当我躺在床上,等着爸妈的房间关上了门,我小心地溜进厨房,用冰覆在自己的眼睛上,安静地蹲了5分钟。起来的时候世界一黑,我习惯地停留了一下,扶着冰箱。受伤的右脚刺痛一下,心里也跟着刺痛了一下。
拍拍脸,回到房间,给子阁发了句“谢谢”,便打算睡下了。
我有些难过,又有些不安,易廷懂了吧。一定懂了吧。我怎么会那么蠢呢,明明早就知道了。
窗帘,透出一些光,我起了身,掀了开来。
我房间的小窗台,积了薄薄的灰,我没有嫌弃它,坐了上去,拥双膝入怀,大理石,有些凉。左右的风景都是楼房,中间是远处的景色,还有一片静谧的天空,初月细长地,倒挂在如丝的薄云间,除了那朦胧的光环,我简直难以描绘它的形状。深圳的天空,永远都那么空,没有星星,它俯瞰着五彩的霓虹灯和不时呼啸而过的汽车,无声无息。

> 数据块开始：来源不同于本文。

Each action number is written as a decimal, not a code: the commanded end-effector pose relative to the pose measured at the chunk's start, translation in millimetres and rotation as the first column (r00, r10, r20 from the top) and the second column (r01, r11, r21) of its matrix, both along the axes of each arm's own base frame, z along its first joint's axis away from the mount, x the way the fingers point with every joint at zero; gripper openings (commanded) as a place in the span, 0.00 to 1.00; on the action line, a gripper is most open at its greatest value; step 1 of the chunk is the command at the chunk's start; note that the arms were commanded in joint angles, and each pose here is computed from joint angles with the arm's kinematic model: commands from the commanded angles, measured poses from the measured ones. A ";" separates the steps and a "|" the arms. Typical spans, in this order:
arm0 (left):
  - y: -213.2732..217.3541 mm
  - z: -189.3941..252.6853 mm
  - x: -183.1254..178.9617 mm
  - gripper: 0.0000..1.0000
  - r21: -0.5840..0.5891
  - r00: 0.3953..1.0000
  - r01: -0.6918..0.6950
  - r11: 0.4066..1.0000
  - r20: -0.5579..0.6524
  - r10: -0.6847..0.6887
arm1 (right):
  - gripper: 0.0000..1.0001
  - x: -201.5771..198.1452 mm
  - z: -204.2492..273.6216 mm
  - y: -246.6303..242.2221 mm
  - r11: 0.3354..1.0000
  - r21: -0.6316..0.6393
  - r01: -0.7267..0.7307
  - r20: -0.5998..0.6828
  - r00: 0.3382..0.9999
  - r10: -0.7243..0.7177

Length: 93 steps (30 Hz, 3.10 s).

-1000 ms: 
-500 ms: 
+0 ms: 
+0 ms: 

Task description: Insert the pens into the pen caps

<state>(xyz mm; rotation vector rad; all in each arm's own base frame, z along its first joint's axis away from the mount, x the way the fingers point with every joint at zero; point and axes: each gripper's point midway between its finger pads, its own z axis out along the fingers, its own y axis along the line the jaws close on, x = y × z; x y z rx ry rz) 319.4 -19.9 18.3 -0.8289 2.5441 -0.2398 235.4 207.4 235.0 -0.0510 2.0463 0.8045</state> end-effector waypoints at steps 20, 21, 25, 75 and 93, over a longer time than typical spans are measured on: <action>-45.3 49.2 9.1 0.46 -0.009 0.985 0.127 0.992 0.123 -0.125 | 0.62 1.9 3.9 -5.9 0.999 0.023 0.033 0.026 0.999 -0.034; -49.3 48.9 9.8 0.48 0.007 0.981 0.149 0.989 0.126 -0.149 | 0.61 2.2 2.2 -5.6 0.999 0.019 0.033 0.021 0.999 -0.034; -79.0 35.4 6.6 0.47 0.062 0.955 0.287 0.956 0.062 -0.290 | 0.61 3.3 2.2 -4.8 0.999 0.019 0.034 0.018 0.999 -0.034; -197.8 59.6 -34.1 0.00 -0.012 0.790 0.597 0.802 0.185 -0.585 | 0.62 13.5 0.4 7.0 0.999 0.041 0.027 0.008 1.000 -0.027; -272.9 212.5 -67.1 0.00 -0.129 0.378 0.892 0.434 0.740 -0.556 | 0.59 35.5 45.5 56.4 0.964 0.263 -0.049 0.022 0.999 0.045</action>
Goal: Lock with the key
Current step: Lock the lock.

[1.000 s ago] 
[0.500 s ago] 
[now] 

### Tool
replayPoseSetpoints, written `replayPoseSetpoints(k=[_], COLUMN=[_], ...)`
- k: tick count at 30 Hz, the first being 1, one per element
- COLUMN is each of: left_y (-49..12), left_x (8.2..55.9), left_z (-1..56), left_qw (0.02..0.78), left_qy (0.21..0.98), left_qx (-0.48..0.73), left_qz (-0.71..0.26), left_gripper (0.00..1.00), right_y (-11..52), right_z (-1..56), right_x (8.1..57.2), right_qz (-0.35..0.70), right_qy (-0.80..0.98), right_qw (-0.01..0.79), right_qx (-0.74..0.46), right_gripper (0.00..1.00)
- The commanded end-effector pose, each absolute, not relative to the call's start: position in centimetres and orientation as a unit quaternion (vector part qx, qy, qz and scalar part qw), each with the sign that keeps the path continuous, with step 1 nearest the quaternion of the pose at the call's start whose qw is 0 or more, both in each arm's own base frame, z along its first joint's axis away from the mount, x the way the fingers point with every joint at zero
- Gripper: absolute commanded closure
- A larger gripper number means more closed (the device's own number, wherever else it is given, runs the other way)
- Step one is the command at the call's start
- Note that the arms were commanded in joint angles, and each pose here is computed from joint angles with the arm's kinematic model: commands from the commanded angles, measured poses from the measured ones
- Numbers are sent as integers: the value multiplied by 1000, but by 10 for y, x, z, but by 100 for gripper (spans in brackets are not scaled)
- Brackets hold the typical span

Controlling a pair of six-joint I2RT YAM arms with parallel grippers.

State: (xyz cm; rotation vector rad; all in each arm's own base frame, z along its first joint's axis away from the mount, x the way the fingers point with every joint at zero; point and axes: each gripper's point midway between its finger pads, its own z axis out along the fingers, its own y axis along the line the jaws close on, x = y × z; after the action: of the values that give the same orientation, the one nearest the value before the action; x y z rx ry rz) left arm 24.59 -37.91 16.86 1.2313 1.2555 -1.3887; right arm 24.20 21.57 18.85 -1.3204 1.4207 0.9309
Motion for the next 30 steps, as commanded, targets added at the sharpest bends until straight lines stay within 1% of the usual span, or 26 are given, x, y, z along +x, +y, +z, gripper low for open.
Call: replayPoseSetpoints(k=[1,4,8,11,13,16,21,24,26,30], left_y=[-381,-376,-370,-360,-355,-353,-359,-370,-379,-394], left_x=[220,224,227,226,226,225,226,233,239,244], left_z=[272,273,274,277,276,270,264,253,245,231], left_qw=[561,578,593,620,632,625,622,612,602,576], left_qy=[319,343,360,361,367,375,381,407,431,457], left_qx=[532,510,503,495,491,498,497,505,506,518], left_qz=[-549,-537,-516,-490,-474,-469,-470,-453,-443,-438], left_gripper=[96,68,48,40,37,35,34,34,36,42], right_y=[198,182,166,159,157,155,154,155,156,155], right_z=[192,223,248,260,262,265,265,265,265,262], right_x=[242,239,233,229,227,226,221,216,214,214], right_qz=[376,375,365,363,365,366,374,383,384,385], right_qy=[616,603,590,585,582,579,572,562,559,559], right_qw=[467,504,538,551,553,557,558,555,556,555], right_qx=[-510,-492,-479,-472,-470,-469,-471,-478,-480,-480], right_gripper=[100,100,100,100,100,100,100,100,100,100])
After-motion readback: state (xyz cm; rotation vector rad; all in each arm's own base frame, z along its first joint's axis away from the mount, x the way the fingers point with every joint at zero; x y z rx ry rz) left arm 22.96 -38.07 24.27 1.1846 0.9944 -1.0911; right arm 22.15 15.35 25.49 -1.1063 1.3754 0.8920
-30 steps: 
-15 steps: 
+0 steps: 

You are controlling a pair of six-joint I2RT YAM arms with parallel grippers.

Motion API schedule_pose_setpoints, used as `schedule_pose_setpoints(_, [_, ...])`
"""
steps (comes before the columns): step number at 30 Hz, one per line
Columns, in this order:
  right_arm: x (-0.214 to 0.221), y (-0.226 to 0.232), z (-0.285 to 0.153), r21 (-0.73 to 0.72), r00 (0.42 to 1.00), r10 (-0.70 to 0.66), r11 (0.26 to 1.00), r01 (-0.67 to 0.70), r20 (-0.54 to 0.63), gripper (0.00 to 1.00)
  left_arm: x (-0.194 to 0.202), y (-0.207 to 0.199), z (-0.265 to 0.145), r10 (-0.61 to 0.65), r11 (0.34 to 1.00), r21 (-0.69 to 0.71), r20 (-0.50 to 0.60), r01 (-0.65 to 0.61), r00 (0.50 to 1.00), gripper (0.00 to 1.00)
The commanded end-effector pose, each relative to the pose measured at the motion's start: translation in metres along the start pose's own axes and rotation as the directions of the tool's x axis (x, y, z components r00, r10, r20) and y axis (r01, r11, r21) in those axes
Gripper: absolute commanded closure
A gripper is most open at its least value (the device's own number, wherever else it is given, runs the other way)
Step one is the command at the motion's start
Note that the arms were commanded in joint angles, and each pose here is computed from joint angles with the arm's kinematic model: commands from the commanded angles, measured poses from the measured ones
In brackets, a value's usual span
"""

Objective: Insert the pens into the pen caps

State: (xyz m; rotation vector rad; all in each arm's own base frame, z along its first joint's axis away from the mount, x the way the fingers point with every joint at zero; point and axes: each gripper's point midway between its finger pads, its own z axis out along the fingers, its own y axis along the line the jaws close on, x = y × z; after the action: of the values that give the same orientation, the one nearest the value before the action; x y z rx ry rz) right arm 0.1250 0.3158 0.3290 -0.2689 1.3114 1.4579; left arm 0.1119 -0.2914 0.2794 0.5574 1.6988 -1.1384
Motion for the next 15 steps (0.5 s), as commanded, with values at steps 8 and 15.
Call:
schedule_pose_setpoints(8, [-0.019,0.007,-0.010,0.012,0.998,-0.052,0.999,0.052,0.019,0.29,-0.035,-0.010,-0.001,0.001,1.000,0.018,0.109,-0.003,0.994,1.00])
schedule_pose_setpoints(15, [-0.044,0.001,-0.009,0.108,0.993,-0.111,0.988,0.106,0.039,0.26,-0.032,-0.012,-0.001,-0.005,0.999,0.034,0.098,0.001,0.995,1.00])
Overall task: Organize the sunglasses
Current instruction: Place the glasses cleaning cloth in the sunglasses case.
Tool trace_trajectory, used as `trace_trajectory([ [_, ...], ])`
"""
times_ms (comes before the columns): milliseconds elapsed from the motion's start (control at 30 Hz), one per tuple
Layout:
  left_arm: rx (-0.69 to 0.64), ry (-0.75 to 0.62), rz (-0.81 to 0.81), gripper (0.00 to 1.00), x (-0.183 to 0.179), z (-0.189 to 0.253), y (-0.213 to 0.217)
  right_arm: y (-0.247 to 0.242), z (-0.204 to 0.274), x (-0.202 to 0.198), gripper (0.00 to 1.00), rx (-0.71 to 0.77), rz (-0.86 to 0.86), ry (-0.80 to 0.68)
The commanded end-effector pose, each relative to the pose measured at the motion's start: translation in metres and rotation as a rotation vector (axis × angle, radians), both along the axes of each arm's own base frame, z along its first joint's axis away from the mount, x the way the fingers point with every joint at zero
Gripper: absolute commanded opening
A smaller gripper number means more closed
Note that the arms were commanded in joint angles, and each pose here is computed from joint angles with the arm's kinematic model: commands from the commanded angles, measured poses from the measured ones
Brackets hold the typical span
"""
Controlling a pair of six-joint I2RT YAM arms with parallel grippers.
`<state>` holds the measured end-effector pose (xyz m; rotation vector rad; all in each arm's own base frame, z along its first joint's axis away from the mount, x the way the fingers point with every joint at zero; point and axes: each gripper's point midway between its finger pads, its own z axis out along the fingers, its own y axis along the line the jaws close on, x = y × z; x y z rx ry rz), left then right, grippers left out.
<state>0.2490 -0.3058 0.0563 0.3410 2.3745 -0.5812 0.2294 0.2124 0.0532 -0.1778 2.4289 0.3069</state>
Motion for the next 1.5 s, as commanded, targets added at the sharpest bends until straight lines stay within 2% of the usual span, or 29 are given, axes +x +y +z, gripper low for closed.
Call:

这个夜晚,一定不止我用这样的眼神望着它罢,为什么,它还是显得那么寂寞呢。
我是怕黑的,可这并不是一个伸手不见五指的夜晚。
直到我睡下,仿佛闹钟下一秒就响了。
可是,今天是星期六,不用上学呢。你看,我还是那么清醒,明知道会失败的告白,当然要放在放假的前一天。
起床这种事,就姑且推迟到下午吧。
于是当我清醒地坐在饭桌上的时候,已经是晚饭了。
“你还真能睡啊,啊?”我妈打了我一下:“看你晚上还怎么睡得着。”
“你太不了解现在的学生有关睡觉的无限潜能了。”我大口吃饭含糊地回答。
“老张,你还管不管啊。”妈妈又开始耍赖。
“怎么能睡那么多呢,再怎么说明天吃晚饭前就必须得起来了!”
“。。。。。。”
“。。。。。。”
我家总是欢乐的,爸妈的脾气都强硬,但是也都很幽默,从小就没有管过我的学习,“自立”是我从小就要学会的事。我从不把负面情绪带回家,不抱怨也不生气,最多就是拿讨厌的事拿玩笑讲讲。
他们很爱我,但从不强迫我。而我,也从来都不让他们担心。而我的太奶奶,是最疼我的人,总是对我有些溺爱,什么都觉得我好。